矢口史靖『スウィングガールズ』

◆『スウィングガールズ』監督:矢口史靖/2004年/東宝/105分
オリバー・ストーンの超大作を見た後に、あまり良い言い方ではないが、こぢんまりとした作品を見る。しかし、映画の規模は段違いに差があっても、作品そのものの質は、こちらのほうが断然上ではないか、そんなことを強く感じた。もちろん、この映画の物語そのものはワンパターンだ。平凡の女子高生が、ふとしたきっかけでジャズに興味を持ち、いくつかの困難を乗り越えて、いちおうの成功を収める。この展開は、物語の一つの典型と言えるだろう。しかし、そんなことを批判しても仕方がない。ここは、矢口史靖らしいと思えるところを探し出すべきなのではないか。

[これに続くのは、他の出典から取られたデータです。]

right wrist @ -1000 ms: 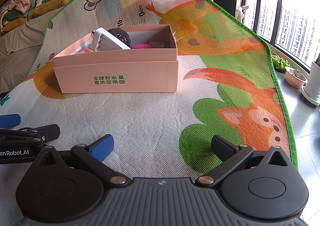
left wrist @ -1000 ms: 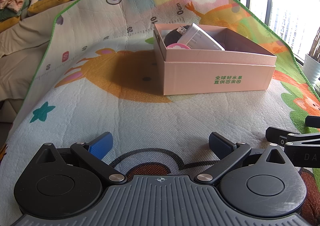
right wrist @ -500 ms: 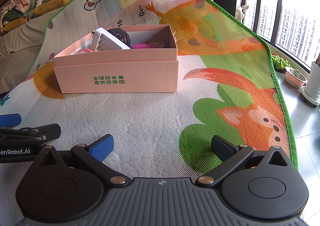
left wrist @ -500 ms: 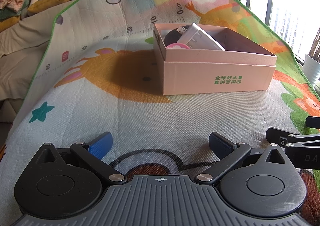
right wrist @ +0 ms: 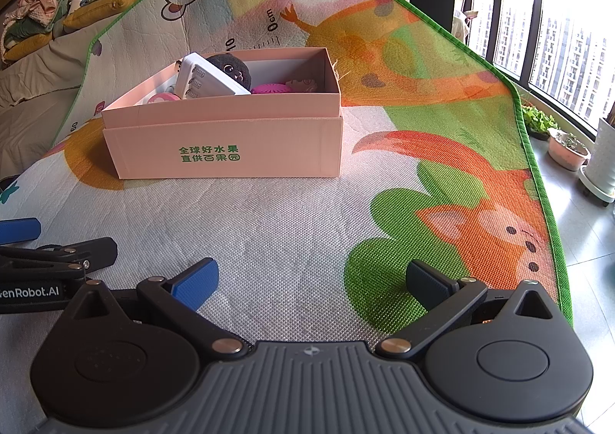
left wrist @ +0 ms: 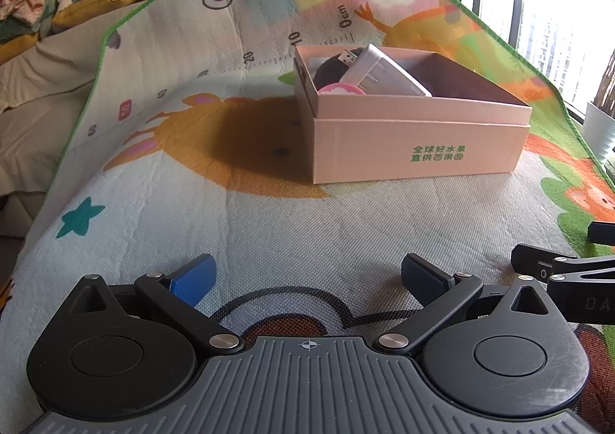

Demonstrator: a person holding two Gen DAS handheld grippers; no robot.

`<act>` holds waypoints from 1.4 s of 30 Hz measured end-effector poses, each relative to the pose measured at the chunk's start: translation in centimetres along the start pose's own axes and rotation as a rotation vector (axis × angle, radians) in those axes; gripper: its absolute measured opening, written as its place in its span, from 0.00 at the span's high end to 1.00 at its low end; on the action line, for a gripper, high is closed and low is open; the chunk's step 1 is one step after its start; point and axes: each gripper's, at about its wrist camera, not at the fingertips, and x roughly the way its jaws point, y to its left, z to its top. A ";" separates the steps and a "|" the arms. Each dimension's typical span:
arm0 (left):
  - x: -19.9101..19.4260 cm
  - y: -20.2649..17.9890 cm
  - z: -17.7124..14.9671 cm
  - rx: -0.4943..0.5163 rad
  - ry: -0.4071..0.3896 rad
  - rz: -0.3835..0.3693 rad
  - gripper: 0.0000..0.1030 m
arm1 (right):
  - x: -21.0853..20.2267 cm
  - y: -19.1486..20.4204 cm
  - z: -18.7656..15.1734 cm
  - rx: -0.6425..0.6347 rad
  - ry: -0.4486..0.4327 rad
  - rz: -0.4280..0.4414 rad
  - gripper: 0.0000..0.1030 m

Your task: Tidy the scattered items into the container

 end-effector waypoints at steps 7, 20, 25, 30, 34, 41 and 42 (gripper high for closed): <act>-0.2 0.3 0.2 0.004 0.033 -0.028 0.00 | 0.0 0.0 0.0 0.000 0.000 0.000 0.00; -0.8 0.2 -0.2 0.008 0.045 -0.030 0.00 | 0.1 0.0 0.0 0.000 0.000 0.000 0.00; -0.8 0.2 -0.3 0.007 0.039 -0.029 0.00 | 0.1 0.0 0.0 0.000 0.000 0.000 0.00; -0.8 0.3 -0.2 0.007 0.046 -0.032 0.00 | 0.1 0.0 0.0 0.000 0.000 0.000 0.00; -0.7 0.2 -0.2 0.010 0.049 -0.032 0.00 | 0.1 0.0 0.0 0.000 0.000 0.000 0.00; -0.7 0.2 -0.2 0.010 0.043 -0.029 0.00 | 0.1 0.0 0.0 0.000 0.000 0.000 0.00; -0.7 0.2 -0.2 0.009 0.041 -0.029 0.00 | 0.1 0.0 0.0 0.000 0.000 0.000 0.00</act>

私の中での矢口史靖映画のイメージは、主人公が徹底して不幸に見舞われ、ある意味サディスティックにまでその人物を痛めつけるが、そこに笑いがある、というものだ。昔見た映画の記憶なので、まちがっているかもしれないが。
さて、物語の発端となる吹奏楽部員の食中毒事件、ここが面白い。まるで戦場で負傷した兵士のように、食中毒を起こした部員たちが球場のトイレの周辺で倒れている場面だ。ホラー映画のパロディのようだった。この描き方がよい。
それから、ドラムをやる女の子が、土手でアイスを食べていて、すっと立ち上がるとお腹がふくれてスカートが破け、脱げてしまう。ちょうど通りかかった自転車に乗った中学生が、思いっきり土手を転げ落ちる場面も矢口史靖らしい。あきらかに人形と分かるものが、自転車とともにぐるぐる回転しながら土手を落ちていく。まったくあり得ない転び方なのだ。しかも、その後中学生は何事もなかったように、また自転車に乗って去っていく。この不条理なギャグが、矢口テイストなのではないか。不条理な不幸といえば、野球を見に来たトランペットの女の子にファウルボールが直撃してしまうのも同じだ。こうしたギャグがよい。
また、「お約束」的なギャグとして、イノシシに友子たちが襲われる場面があるが、ここは静止画で表現していて、それがまるでギャグまんがのような効果を生む。自転車の転げ落ちる場面と同様に、ひどく安っぽい映像であるが、あえてチープさを強調することが、おそらく矢口史靖の映画なのだろうと思う。
サクセスストーリーという紋切り型の物語に、こうした一連のチープさを挿入するところに、作家性を強く感じ、そこにこの映画の面白さを見る。紋切り型の物語であっても、それをいかにして自分のものにするのか。そう、この映画の主題は、何かを自分たちのために作り替えていくこと、ということなのではないか。つまり、ジャズという自分たちのそれまでの環境では、ほとんど縁がなかったものを、自分たちの手で、自分たちのものへと作り替えていく。
田舎でジャズをすること。そこに、「ファスト風土」化する地方に対する抵抗を見る、というのはあまりにもカルチュラル・スタディーズ的な解釈であろうか。しかし、ブランド品のバッグが、楽器に変わって、ビッグバンドを形成するあたり、ちょっと感動的ではないか。そこに何かに対する「抵抗」をつい見たくなってしまう。これは、あまり良い解釈とは言えないのだが…。